### What this task involves
Exclude the pictures and reproduce the remaining data exactly as written.

### Stored items from a collection
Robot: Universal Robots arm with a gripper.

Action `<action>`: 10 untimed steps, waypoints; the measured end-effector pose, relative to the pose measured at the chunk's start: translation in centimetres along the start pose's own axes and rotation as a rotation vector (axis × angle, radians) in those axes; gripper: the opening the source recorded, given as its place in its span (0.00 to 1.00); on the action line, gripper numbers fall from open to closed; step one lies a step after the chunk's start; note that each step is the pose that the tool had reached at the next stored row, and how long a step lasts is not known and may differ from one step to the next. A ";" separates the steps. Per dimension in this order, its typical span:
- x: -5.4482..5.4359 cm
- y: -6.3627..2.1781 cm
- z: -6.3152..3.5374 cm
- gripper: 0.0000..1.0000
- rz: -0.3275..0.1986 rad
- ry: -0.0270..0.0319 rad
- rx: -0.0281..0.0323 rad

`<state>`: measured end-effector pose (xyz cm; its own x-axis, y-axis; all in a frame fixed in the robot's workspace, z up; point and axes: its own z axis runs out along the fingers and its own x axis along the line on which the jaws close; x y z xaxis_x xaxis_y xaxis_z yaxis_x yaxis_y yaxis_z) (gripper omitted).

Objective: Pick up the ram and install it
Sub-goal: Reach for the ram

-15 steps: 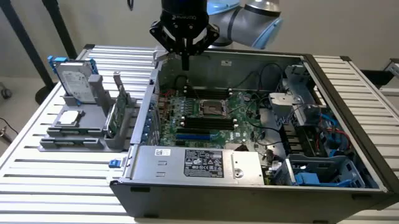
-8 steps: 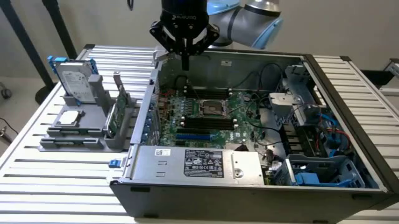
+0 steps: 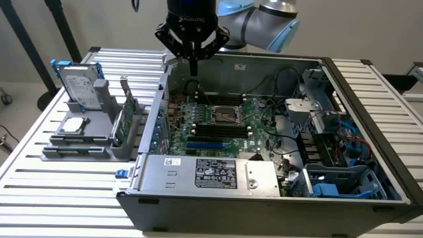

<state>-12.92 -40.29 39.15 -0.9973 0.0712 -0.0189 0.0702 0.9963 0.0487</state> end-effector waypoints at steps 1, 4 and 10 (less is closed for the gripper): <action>0.3 -0.24 0.03 0.11 0.000 -0.0001 0.0000; 1.6 -0.83 0.12 0.11 0.000 0.0000 0.0000; 4.3 -1.55 0.40 0.11 0.000 -0.0001 0.0000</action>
<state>-17.30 -41.51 38.59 -0.9973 0.0711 -0.0190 0.0701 0.9963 0.0487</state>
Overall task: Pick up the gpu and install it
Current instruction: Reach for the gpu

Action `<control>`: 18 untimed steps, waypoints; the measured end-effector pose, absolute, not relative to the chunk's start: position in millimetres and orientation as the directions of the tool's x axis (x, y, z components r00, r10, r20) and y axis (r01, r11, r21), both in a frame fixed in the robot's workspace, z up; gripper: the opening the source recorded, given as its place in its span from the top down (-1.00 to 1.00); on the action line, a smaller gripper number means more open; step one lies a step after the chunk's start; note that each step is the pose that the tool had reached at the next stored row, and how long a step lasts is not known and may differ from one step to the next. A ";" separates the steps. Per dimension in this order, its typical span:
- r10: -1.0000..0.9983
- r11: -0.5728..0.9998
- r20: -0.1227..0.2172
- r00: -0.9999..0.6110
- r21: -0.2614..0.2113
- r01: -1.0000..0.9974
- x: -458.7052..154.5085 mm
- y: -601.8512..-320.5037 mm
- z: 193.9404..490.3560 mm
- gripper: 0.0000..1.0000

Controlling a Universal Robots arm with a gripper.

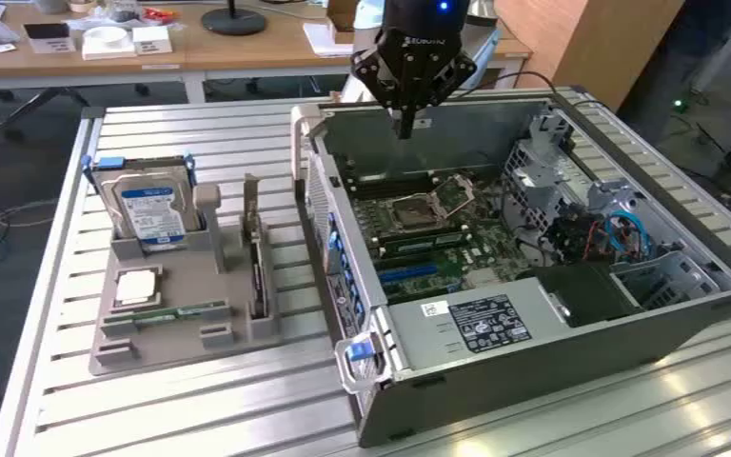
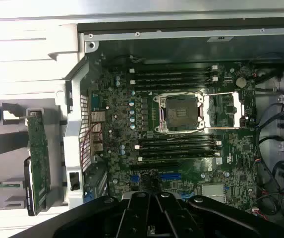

### Response to this exercise
Robot: Universal Robots arm with a gripper.

Action `<action>`: 10 untimed steps, waypoints; the measured end-effector pose, relative to the pose measured at the chunk's start: translation in centimetres along the start pose's own axes and rotation as a rotation vector (axis × angle, radians) in those axes; gripper: the opening the source recorded, given as its place in its span (0.00 to 1.00); on the action line, gripper numbers fall from open to closed; step one lies a step after the chunk's start; note that each step is the pose that the tool had reached at the next stored row, and how long a step lasts is not known and may differ from one step to the next. A ";" separates the steps. Per dimension in this order, its typical span:
- x: -5.4482..5.4359 cm
- y: -6.3627..2.1781 cm
- z: -6.3152..3.5374 cm
- gripper: 0.0000..1.0000
- rz: -0.3275..0.1986 rad
- ry: -0.0270..0.0319 rad
- rx: -0.0281..0.0323 rad

`<state>`: measured end-effector pose (xyz cm; its own x-axis, y-axis; all in a frame fixed in the robot's workspace, z up; point and axes: its own z axis runs out along the fingers and its own x axis along the line on which the jaws close; x y z xaxis_x xaxis_y xaxis_z yaxis_x yaxis_y yaxis_z) (gripper omitted).

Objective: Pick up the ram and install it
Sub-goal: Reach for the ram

-15 steps: 
-8 steps: 
+0 steps: 

<state>-12.92 -40.29 39.15 -0.9973 0.0712 -0.0189 0.0702 0.9963 0.0487</state> end-effector waypoints at steps 1, 4 and 10 (less is closed for the gripper): <action>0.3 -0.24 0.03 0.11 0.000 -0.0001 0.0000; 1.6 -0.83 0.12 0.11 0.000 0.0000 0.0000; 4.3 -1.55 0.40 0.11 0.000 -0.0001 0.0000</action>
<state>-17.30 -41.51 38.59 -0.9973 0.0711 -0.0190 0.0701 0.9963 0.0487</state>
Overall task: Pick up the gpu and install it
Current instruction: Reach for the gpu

Action `<control>`: 18 untimed steps, waypoints; the measured end-effector pose, absolute, not relative to the chunk's start: position in millimetres and orientation as the directions of the tool's x axis (x, y, z components r00, r10, r20) and y axis (r01, r11, r21), both in a frame fixed in the robot's workspace, z up; gripper: the opening the source recorded, given as its place in its span from the top down (-1.00 to 1.00); on the action line, a smaller gripper number means more open; step one lies a step after the chunk's start; note that each step is the pose that the tool had reached at the next stored row, and how long a step lasts is not known and may differ from one step to the next. A ";" separates the steps. Per dimension in this order, its typical span:
- r10: -1.0000..0.9983
- r11: -0.5728..0.9998
- r20: -0.1227..0.2172
- r00: -0.9999..0.6110
- r21: -0.2614..0.2113
- r01: -1.0000..0.9974
- x: -458.7052..154.5085 mm
- y: -601.8512..-320.5037 mm
- z: 193.9404..490.3560 mm
- gripper: 0.0000..1.0000

Controlling a Universal Robots arm with a gripper.

The exercise has nothing more to it.